Entries taken from a collection:
────────────────────
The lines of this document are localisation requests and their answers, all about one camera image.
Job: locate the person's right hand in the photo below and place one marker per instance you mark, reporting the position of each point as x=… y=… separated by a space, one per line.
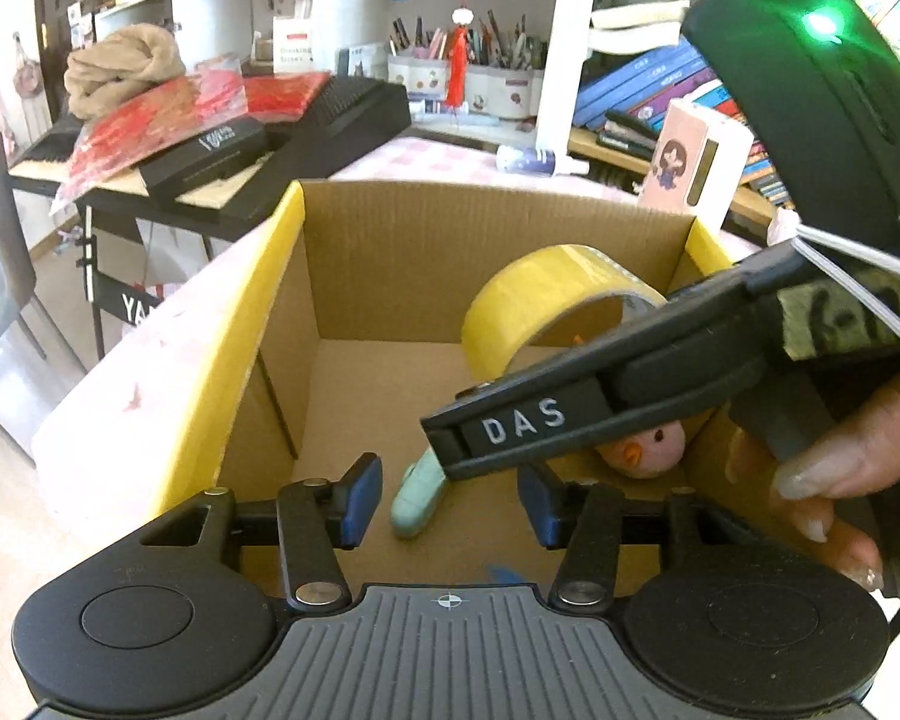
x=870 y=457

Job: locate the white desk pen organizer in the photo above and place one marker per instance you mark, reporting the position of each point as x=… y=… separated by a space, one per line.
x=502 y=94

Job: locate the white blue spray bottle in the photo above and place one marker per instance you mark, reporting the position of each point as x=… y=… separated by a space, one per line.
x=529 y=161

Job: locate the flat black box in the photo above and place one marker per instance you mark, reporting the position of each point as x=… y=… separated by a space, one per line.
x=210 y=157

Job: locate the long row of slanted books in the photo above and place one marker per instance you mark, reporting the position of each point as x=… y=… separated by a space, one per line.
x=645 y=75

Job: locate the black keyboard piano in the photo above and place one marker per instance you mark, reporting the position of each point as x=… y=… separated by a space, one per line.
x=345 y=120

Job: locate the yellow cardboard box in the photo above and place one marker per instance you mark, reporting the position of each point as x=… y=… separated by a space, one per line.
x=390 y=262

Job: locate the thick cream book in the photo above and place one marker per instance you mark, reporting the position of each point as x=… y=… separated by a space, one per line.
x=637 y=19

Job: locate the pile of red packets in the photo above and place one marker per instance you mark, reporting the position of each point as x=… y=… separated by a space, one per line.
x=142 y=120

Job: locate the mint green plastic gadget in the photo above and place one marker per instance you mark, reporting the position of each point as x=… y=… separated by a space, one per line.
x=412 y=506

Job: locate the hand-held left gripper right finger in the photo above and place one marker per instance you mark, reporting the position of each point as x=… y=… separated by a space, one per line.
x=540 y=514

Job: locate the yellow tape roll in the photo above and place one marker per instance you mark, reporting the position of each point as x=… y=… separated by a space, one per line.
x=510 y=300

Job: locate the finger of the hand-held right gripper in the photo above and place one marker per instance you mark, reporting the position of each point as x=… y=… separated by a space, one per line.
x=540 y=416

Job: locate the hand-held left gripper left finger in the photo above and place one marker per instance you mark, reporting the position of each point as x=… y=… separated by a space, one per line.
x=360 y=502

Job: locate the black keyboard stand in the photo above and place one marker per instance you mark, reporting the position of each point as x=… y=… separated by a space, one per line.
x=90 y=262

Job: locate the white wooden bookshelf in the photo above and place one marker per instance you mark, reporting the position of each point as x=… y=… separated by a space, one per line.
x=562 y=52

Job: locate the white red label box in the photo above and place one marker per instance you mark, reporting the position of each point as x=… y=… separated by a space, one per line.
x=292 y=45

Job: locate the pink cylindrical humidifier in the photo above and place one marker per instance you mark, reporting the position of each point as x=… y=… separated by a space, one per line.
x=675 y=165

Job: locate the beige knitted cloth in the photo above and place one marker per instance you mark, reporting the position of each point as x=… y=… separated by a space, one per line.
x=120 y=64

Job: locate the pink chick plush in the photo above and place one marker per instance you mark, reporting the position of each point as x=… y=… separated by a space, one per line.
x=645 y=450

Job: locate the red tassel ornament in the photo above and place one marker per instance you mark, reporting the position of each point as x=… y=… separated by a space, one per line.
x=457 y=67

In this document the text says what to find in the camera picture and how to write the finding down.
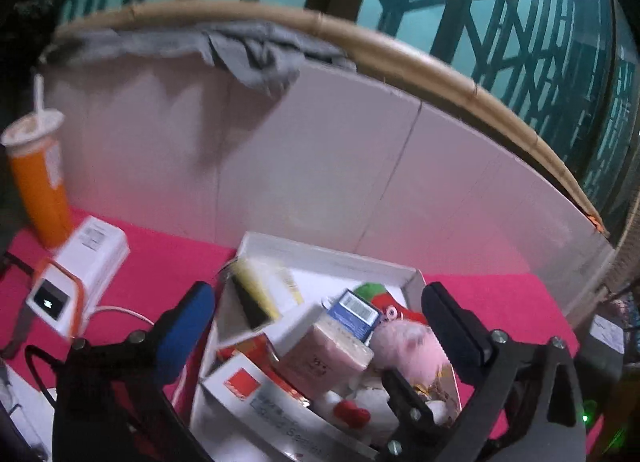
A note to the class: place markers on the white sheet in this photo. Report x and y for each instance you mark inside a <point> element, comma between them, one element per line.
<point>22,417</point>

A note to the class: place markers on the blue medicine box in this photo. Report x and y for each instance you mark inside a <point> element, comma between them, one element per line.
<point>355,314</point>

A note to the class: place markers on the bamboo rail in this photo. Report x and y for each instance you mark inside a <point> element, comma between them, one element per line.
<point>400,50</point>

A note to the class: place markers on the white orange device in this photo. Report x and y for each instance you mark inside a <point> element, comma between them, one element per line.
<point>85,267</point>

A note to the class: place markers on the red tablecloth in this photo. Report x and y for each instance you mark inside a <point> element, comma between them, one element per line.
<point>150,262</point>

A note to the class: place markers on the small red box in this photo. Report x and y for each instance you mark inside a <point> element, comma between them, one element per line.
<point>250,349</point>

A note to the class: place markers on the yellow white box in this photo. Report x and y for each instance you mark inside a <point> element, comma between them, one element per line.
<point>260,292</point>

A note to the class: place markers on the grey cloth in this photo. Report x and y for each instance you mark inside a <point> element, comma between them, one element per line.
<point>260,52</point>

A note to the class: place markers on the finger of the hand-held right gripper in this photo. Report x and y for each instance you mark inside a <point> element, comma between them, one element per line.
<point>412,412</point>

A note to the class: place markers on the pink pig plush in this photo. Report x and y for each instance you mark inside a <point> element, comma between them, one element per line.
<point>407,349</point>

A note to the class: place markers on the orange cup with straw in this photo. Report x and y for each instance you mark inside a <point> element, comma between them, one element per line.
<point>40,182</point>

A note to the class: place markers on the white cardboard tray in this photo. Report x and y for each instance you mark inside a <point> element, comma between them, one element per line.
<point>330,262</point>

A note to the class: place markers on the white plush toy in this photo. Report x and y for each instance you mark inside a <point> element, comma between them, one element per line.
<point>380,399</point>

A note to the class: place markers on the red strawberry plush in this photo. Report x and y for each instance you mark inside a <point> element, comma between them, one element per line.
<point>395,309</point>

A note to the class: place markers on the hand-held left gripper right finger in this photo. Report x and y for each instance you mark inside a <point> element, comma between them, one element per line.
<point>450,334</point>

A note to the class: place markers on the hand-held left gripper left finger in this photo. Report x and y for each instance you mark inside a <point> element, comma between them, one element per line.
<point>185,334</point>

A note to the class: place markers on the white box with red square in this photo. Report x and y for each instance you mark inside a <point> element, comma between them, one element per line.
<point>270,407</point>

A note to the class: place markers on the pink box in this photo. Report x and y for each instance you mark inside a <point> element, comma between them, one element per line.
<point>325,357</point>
────────────────────
Problem to work on: Restate the entries above word for word, minus the pictures.

Written reply:
The lines of this document are localisation requests and their answers, all about one camera image.
Job: locate the person's right hand in the photo below and place one marker per instance you mark, reporting the position of each point as x=… y=… separated by a space, one per line.
x=870 y=457

Job: locate the white desk pen organizer in the photo above and place one marker per instance you mark, reporting the position of each point as x=… y=… separated by a space, one per line.
x=502 y=94

Job: locate the white blue spray bottle in the photo above and place one marker per instance you mark, reporting the position of each point as x=… y=… separated by a space, one per line.
x=529 y=161

Job: locate the flat black box in the photo above and place one marker per instance you mark, reporting the position of each point as x=… y=… separated by a space, one per line.
x=210 y=157

Job: locate the long row of slanted books in the photo above and place one marker per instance you mark, reporting the position of each point as x=… y=… separated by a space, one per line.
x=645 y=75

Job: locate the black keyboard piano in the photo above and place one marker per instance you mark, reporting the position of each point as x=… y=… separated by a space, one per line.
x=345 y=120

Job: locate the yellow cardboard box in the photo above and place one marker per instance you mark, reporting the position of each point as x=… y=… separated by a space, one per line.
x=390 y=262

Job: locate the thick cream book in the photo above and place one marker per instance you mark, reporting the position of each point as x=… y=… separated by a space, one per line.
x=637 y=19

Job: locate the pile of red packets in the photo above and place one marker per instance you mark, reporting the position of each point as x=… y=… separated by a space, one per line.
x=142 y=120

Job: locate the mint green plastic gadget in the photo above and place one marker per instance you mark, reporting the position of each point as x=… y=… separated by a space, one per line.
x=412 y=506

Job: locate the hand-held left gripper right finger in the photo above and place one marker per instance you mark, reporting the position of each point as x=… y=… separated by a space, one per line.
x=540 y=514

Job: locate the yellow tape roll in the photo above and place one marker per instance you mark, reporting the position of each point as x=… y=… separated by a space, one per line.
x=510 y=300

Job: locate the finger of the hand-held right gripper in the photo above and place one marker per instance you mark, reporting the position of each point as x=… y=… separated by a space, one per line.
x=540 y=416

Job: locate the hand-held left gripper left finger in the photo above and place one marker per instance you mark, reporting the position of each point as x=… y=… separated by a space, one per line.
x=360 y=502

Job: locate the black keyboard stand in the photo above and place one marker per instance you mark, reporting the position of each point as x=… y=… separated by a space, one per line.
x=90 y=262

Job: locate the white wooden bookshelf in the photo above and place one marker per instance you mark, reporting the position of each point as x=… y=… separated by a space, one per line.
x=562 y=52

Job: locate the white red label box in the photo above and place one marker per instance you mark, reporting the position of each point as x=… y=… separated by a space, one per line.
x=292 y=45

Job: locate the pink cylindrical humidifier in the photo above and place one marker per instance you mark, reporting the position of each point as x=… y=… separated by a space, one per line.
x=675 y=165

Job: locate the beige knitted cloth in the photo above and place one marker per instance you mark, reporting the position of each point as x=… y=… separated by a space, one per line.
x=120 y=64

Job: locate the pink chick plush in the photo above and place one marker per instance you mark, reporting the position of each point as x=… y=… separated by a space, one per line.
x=645 y=450

Job: locate the red tassel ornament in the photo above and place one marker per instance you mark, reporting the position of each point as x=… y=… separated by a space, one per line.
x=457 y=67

In this document the text says what to find in the camera picture and how to write the finding down.
A note to the class: place markers on the white sheet in this photo. Report x and y for each instance you mark inside a <point> element, comma between them, one element per line.
<point>22,417</point>

A note to the class: place markers on the blue medicine box in this photo. Report x and y for each instance you mark inside a <point> element, comma between them, one element per line.
<point>355,314</point>

A note to the class: place markers on the bamboo rail in this photo. Report x and y for each instance you mark inside a <point> element, comma between them, one element per line.
<point>400,50</point>

A note to the class: place markers on the white orange device in this photo. Report x and y for each instance you mark inside a <point> element, comma between them, one element per line.
<point>85,267</point>

A note to the class: place markers on the red tablecloth in this photo. Report x and y for each instance you mark inside a <point> element, comma between them, one element per line.
<point>150,262</point>

A note to the class: place markers on the small red box in this photo. Report x and y for each instance you mark inside a <point> element, comma between them, one element per line.
<point>250,349</point>

A note to the class: place markers on the yellow white box in this photo. Report x and y for each instance you mark inside a <point> element, comma between them, one element per line.
<point>260,292</point>

A note to the class: place markers on the grey cloth in this photo. Report x and y for each instance you mark inside a <point> element, comma between them, one element per line.
<point>260,52</point>

A note to the class: place markers on the finger of the hand-held right gripper in this photo. Report x and y for each instance you mark inside a <point> element, comma between them, one element per line.
<point>412,412</point>

A note to the class: place markers on the pink pig plush in this photo. Report x and y for each instance you mark inside a <point> element, comma between them, one element per line.
<point>407,349</point>

A note to the class: place markers on the orange cup with straw in this photo. Report x and y for each instance you mark inside a <point> element, comma between them, one element per line.
<point>40,182</point>

A note to the class: place markers on the white cardboard tray in this photo. Report x and y for each instance you mark inside a <point> element, comma between them, one element per line.
<point>330,262</point>

A note to the class: place markers on the white plush toy in this photo. Report x and y for each instance you mark inside a <point> element, comma between them, one element per line.
<point>380,399</point>

A note to the class: place markers on the red strawberry plush in this photo. Report x and y for each instance you mark inside a <point> element, comma between them, one element per line.
<point>395,309</point>

A note to the class: place markers on the hand-held left gripper right finger in this photo. Report x and y for each instance you mark inside a <point> element, comma between them, one element per line.
<point>450,334</point>

A note to the class: place markers on the hand-held left gripper left finger in this photo. Report x and y for each instance you mark inside a <point> element, comma between them, one element per line.
<point>185,334</point>

A note to the class: place markers on the white box with red square in this photo. Report x and y for each instance you mark inside a <point> element, comma between them, one element per line.
<point>270,407</point>

A note to the class: place markers on the pink box in this photo. Report x and y for each instance you mark inside a <point> element, comma between them, one element per line.
<point>325,357</point>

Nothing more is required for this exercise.